→ **What you will do**
List the lines of this listing that hold the word "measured".

---*---

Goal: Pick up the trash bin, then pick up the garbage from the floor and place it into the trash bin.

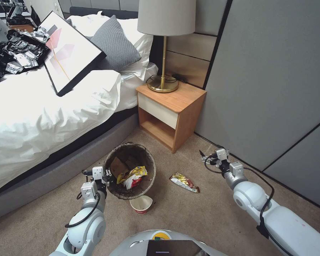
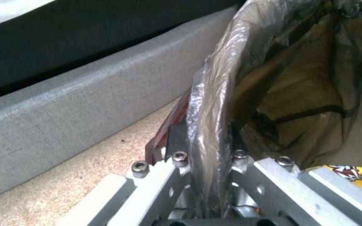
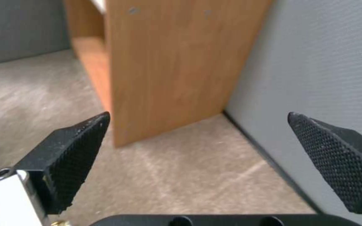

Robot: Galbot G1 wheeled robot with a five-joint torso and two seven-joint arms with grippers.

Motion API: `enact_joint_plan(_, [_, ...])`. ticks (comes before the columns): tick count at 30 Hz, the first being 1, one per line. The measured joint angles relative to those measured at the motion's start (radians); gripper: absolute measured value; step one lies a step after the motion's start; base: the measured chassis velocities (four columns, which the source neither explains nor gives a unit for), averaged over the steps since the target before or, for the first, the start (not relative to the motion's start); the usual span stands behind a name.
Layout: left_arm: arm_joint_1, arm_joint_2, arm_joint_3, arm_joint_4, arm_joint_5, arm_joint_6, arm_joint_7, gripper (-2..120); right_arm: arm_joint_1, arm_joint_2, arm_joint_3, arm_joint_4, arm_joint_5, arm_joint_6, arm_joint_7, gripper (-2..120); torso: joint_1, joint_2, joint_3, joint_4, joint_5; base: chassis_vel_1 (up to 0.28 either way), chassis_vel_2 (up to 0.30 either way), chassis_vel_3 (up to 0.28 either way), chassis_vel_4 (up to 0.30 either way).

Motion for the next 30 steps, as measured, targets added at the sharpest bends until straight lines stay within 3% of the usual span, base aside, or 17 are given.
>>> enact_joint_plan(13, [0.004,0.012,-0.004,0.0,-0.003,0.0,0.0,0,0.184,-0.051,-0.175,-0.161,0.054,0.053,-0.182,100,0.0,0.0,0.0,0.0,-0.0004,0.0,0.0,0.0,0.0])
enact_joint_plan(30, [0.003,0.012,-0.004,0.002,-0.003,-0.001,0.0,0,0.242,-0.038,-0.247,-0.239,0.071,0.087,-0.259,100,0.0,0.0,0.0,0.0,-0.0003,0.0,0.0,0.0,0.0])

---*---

→ **Task solution**
Motion API: `enact_joint_plan(_, [_, ...])`. ticks (comes before the columns): tick count at 30 Hz, the first being 1, one per line. The measured joint angles relative to those measured at the motion's start (radians); gripper: absolute measured value; step one lies a step after the motion's start; base: the measured chassis velocities (four columns, which the source neither explains nor gives a unit for), averaged over the steps since the target before or, for the first, the start (not relative to the motion's start); the usual span stands behind a name.
Motion for the next 30 steps, as measured, targets added at the sharpest bends until straight lines stay within 3% of the usual span, base aside, or 17 are given.

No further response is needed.